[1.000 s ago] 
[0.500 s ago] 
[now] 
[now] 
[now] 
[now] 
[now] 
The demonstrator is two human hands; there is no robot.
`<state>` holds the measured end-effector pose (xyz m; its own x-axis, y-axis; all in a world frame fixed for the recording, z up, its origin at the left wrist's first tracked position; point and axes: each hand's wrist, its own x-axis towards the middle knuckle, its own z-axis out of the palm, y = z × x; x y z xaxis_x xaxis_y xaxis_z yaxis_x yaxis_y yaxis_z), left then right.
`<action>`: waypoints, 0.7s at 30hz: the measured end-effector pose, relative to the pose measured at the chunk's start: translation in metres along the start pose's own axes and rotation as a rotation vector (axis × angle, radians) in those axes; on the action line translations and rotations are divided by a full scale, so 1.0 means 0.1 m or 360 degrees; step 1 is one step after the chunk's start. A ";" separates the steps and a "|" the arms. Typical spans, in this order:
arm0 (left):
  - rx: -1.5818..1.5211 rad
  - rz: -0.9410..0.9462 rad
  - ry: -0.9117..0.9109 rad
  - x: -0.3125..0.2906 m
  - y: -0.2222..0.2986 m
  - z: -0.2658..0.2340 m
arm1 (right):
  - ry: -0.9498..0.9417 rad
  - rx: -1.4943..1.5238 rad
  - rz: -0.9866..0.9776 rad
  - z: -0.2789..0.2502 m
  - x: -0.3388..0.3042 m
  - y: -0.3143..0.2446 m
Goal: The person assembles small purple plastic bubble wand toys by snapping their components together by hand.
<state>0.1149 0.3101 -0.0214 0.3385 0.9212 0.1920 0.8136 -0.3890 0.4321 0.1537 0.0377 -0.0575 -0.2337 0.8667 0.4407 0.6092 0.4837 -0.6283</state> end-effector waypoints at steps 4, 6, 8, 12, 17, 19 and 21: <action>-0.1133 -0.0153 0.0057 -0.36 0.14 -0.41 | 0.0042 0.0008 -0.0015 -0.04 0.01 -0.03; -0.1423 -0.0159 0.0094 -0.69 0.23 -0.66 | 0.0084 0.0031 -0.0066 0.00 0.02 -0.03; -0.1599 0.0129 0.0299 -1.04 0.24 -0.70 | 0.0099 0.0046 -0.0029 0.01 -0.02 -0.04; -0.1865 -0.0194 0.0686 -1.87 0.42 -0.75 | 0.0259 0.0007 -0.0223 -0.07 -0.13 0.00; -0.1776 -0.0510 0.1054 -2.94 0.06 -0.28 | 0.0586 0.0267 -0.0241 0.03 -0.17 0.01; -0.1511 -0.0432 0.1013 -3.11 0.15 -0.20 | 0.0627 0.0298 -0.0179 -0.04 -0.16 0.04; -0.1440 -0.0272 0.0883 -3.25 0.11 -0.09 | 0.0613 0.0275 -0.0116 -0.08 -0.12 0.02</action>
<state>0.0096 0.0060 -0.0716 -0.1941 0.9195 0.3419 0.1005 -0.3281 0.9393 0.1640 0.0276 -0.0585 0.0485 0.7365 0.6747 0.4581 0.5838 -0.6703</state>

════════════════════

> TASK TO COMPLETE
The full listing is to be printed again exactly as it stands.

> WRITTEN ANSWER
[1.000 s ago] 
[0.500 s ago] 
[now] 
[now] 
[now] 
[now] 
[now] 
The demonstrator is two human hands; there is no robot.
`<state>` holds the measured end-effector pose (xyz m; its own x-axis, y-axis; all in a world frame fixed for the recording, z up, its origin at the left wrist's first tracked position; point and axes: each hand's wrist, its own x-axis towards the middle knuckle, its own z-axis out of the palm, y = z × x; x y z xaxis_x xaxis_y xaxis_z yaxis_x yaxis_y yaxis_z), left then right.
`<action>`: waypoints, 0.7s at 30hz: the measured end-effector pose, relative to the pose measured at the chunk's start: translation in metres along the start pose's own axes and rotation as a rotation vector (axis × angle, radians) in those axes; on the action line translations and rotations are divided by a full scale, so 1.0 means 0.1 m or 360 degrees; step 1 is one step after the chunk's start. A ";" separates the steps and a "|" the arms. Typical spans, in this order:
arm0 (left):
  - rx: -1.5818..1.5211 rad
  - rz: -0.9410..0.9462 rad
  - ry: -0.9117..0.9109 rad
  - x: -0.3125..0.2906 m
  - y: -0.2222..0.2986 m
  - z: -0.2658..0.2340 m
arm1 (right):
  - ry: -0.9498..0.9417 rad
  - rx: -1.4943..1.5238 rad
  - rz: -0.9866..0.9776 rad
  - z: -0.2789..0.2502 m
  - x: -0.3388..0.3042 m
  - y: -0.3143..0.2446 m
Goal: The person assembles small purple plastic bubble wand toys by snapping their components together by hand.
<state>0.1149 0.3101 -0.0214 0.3385 0.9212 0.1920 0.8136 -0.3890 0.4321 0.1537 0.0377 -0.0575 -0.2337 0.8667 0.4407 0.6092 0.4837 -0.6283</state> end-effector waypoints at steps 4, 6, 8, 12, 17, 19 and 21: <action>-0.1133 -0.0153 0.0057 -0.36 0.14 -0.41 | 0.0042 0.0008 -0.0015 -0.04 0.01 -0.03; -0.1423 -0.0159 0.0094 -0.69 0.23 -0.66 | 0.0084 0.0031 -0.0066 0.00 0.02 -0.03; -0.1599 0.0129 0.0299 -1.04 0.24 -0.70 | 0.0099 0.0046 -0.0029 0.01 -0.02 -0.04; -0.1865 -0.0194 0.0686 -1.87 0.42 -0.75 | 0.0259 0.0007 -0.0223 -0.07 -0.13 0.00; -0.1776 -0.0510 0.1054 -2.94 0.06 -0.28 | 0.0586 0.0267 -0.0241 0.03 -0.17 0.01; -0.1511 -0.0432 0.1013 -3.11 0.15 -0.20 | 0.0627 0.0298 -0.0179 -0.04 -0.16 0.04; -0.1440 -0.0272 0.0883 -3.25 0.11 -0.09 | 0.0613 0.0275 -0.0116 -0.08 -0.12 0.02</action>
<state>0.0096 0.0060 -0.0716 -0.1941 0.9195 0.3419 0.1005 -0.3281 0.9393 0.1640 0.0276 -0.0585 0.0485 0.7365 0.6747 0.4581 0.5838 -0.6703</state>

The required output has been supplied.